You better manage your hogs because the way the state manages the deer heard we won't have any of them(deer) to hunt in the future so at least will can hunt hogs. And I have heard all the stories of how fast they breed and how they take over areas and I think its a load of crap because if they were taking over as fast as they say they do places like Florida and South GA where they have been for years would have hogs so thick you couldn't walk in the woulds without seeing them. I personally welcome any animal that I can hunt and makes good table fare.


----------



## smitty (Dec 9, 2011)

What kind of man shoots them in a trap in front of there off spring......My kind of man >>>>>kill them all


----------



## saltysenior (Dec 9, 2011)

down here in s. Florida it seems the hog population has remained the same....except in the suburbs where the hogs are encroaching from the wild [sorta like turkeys,geese,fox, bears and coons in other areas]....my answer to someone who has a hog problem , is to get [or let] some one with GOOD hog dogs control them.


----------



## Tvveedie (Dec 9, 2011)

From Ga Conservation Officer " Kill'm all"

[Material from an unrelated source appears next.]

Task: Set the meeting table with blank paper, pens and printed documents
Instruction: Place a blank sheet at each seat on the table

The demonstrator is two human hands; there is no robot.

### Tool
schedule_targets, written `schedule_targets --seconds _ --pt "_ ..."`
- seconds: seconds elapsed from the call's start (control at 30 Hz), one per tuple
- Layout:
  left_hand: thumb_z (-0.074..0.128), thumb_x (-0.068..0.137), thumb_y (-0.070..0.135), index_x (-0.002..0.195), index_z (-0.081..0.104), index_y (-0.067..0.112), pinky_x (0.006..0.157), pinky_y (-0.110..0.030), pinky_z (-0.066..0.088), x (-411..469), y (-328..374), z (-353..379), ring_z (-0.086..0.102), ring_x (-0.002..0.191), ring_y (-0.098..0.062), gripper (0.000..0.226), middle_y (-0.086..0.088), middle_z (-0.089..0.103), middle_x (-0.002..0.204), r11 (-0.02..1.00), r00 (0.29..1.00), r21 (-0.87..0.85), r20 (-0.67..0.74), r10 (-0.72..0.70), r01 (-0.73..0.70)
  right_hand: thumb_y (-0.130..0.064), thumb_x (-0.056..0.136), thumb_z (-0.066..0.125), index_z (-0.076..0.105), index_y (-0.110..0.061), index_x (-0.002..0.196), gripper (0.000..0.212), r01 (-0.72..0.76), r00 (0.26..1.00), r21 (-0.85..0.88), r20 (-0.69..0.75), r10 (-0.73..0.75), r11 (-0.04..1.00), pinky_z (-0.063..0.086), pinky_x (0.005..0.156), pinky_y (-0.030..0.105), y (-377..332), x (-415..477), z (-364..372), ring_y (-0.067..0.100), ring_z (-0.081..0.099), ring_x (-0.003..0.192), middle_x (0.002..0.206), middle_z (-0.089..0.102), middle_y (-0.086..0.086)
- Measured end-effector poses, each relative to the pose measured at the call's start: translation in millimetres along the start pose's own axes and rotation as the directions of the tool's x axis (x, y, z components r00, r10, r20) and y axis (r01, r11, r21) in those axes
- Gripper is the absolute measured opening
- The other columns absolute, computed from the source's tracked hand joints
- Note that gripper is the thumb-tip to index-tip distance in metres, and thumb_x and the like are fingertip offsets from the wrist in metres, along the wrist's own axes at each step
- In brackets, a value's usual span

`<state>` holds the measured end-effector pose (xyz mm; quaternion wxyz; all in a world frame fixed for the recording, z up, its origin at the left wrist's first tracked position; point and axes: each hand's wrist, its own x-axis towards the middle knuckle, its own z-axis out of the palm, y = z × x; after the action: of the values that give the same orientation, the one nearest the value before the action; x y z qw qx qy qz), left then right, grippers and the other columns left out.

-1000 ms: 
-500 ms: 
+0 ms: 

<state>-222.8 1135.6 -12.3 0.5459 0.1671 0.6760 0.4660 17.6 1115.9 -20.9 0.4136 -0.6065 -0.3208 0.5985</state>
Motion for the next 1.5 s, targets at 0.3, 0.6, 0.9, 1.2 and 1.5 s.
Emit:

If that fellow isn't in a position to comment on the hog issues, who is?


----------



## one hogman (Dec 9, 2011)

I can Imagine if they destroy your crops and Livelihood you would want to eradicate them, but as a Hunter, [ I do shoot sows] I hope they are around a long time because they are A challenge to hunt, You can hunt them year round and they Taste GOOD!!!!!


----------



## rayjay (Dec 9, 2011)

Get your friend to show you that proscription in the bible.


----------



## John I. Shore (Dec 9, 2011)

[QUOTE{"Killing Sows is a sin for hunters" {QUOTE]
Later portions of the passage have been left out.